SOURCE DATA.

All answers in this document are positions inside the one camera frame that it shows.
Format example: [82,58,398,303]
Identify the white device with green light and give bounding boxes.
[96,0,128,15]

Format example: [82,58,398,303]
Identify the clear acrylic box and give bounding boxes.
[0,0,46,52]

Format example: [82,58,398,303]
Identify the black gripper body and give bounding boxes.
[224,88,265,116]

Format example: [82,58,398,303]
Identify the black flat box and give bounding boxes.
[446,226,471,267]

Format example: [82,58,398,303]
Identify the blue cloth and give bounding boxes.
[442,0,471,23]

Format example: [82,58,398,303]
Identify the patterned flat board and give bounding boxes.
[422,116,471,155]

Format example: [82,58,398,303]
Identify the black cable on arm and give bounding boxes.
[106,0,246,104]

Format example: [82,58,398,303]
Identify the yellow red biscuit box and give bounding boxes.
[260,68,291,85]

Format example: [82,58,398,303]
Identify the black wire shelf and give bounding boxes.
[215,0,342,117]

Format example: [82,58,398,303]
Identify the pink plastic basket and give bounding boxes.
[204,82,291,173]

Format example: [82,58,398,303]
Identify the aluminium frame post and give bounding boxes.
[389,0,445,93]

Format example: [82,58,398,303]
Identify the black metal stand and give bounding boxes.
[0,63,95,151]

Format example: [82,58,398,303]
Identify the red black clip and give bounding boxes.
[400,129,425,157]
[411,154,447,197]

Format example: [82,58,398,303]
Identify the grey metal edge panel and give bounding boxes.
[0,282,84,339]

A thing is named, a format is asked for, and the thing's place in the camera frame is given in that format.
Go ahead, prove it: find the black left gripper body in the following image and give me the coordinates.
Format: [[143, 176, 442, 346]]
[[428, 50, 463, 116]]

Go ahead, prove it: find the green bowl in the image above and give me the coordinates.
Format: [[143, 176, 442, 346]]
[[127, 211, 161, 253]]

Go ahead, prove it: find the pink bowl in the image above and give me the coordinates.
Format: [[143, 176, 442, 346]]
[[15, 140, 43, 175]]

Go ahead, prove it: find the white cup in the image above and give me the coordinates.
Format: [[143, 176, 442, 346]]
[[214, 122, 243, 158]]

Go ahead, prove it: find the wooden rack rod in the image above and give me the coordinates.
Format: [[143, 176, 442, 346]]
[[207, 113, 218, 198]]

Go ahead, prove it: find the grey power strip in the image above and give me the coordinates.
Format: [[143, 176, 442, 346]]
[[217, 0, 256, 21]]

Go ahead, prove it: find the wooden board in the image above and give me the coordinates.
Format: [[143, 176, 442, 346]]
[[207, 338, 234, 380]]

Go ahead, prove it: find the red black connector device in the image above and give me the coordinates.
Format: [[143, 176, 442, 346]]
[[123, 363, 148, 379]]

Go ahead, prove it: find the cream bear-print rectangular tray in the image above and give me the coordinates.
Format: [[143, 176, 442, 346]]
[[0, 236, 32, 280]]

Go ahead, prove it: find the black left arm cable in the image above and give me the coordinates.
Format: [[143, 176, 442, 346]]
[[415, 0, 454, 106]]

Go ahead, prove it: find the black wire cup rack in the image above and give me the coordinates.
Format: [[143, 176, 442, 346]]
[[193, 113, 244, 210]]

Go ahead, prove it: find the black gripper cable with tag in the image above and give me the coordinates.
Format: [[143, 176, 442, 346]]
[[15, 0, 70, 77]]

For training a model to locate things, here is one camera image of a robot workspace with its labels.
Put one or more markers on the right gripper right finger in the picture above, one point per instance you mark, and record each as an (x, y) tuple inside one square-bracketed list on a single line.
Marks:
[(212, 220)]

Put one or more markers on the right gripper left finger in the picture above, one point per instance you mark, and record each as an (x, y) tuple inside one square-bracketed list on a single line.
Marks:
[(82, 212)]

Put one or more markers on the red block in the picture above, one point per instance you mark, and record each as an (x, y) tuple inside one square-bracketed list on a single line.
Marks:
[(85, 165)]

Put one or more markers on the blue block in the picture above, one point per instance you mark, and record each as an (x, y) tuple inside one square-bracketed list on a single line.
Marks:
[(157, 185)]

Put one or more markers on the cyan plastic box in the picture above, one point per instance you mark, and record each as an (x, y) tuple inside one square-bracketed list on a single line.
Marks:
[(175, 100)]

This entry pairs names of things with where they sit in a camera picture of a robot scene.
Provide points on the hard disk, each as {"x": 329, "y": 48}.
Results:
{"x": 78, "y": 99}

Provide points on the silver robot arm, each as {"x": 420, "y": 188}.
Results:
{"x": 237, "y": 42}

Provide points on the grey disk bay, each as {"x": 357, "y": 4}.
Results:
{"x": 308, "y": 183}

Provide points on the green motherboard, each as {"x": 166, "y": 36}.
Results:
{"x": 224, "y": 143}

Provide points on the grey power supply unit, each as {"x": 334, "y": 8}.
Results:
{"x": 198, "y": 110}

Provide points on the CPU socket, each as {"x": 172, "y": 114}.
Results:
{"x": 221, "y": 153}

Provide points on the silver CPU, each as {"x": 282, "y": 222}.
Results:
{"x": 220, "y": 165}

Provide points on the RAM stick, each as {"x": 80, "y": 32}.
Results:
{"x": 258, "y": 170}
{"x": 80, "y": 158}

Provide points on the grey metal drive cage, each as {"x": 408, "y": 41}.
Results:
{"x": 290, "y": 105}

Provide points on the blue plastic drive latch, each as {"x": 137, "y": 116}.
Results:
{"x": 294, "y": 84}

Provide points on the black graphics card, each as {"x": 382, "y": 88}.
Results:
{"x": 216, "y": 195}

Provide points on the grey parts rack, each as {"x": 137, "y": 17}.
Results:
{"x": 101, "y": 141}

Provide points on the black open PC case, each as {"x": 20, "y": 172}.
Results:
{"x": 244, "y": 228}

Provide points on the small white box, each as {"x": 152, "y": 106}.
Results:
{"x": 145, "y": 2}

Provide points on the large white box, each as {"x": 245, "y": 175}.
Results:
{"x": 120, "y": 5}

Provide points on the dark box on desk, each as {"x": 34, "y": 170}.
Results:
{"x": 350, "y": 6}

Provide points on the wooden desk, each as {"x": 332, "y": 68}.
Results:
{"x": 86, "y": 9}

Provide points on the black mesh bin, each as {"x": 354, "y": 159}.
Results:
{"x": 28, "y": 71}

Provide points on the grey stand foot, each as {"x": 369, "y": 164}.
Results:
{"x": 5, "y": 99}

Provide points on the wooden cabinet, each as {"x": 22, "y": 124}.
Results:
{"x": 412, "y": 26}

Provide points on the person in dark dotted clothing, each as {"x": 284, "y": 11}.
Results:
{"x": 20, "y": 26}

THE PROBLEM. Wherever the string "disk" is found in the listing above, copy the line that contains it.

YOUR SOLUTION.
Provide points on the hard disk, each as {"x": 329, "y": 48}.
Provide points on the grey disk bay, each as {"x": 357, "y": 4}.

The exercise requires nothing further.